In the second quarter of the year, China’s GDP fell to 0.4% against an annual target of 5.5%. The economy has contracted significantly - impacted by major city lockdowns driven by China’s Covid Zero policy and a slump in the property investment market.
The China Common Prosperity program, launched by President Xi Jinping in August 2021 and designed to narrow the growing gap between the very rich and everyone else, is having an impact on business growth, particularly in the education, entertainment and technology sectors. With a pledge to “reasonably regulate excessively high incomes and encourage high-income people and enterprises to return more to society”, there is a focus on increasing prosperity in the rural regions and stemming the growth of uncontrolled capitalism.
Consulting firm Young China Group has identified a growing mismatch between the skills and expectations of younger workers and the availability of jobs.

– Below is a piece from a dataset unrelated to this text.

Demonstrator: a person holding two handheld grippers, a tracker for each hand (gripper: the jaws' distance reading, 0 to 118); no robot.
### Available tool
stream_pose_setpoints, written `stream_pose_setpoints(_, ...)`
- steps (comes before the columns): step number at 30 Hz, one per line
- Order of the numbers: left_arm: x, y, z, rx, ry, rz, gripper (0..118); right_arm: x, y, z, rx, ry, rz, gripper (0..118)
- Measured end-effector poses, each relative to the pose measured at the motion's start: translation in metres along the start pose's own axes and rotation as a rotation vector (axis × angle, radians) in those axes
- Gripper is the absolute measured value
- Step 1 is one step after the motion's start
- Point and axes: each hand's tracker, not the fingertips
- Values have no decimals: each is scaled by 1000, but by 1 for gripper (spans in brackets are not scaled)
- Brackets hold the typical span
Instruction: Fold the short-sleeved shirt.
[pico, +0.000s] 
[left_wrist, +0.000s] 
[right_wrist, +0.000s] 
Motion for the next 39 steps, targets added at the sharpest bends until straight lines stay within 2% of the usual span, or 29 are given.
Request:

More young people have entered University in recent years, creating an oversupply of graduates seeking white collar opportunities, while the jobs growth has been in lower skilled manufacturing jobs. Many young workers have been impacted by the government’s crackdown on private education tutoring companies – a common source of employment for new graduates.
Outlook for employers: Chinese graduates tend to prefer opportunities in state-owned and government enterprises, which offer greater employment security. Even though foreign companies in China typically offer higher salaries, they are experiencing a slowdown in hiring activities amid increasing turbulence in the economy and impact arising from the common prosperity program. However, the increasing unemployment rate among the youth does provide a bigger talent pool for employers who face labor challenges in North America and Europe.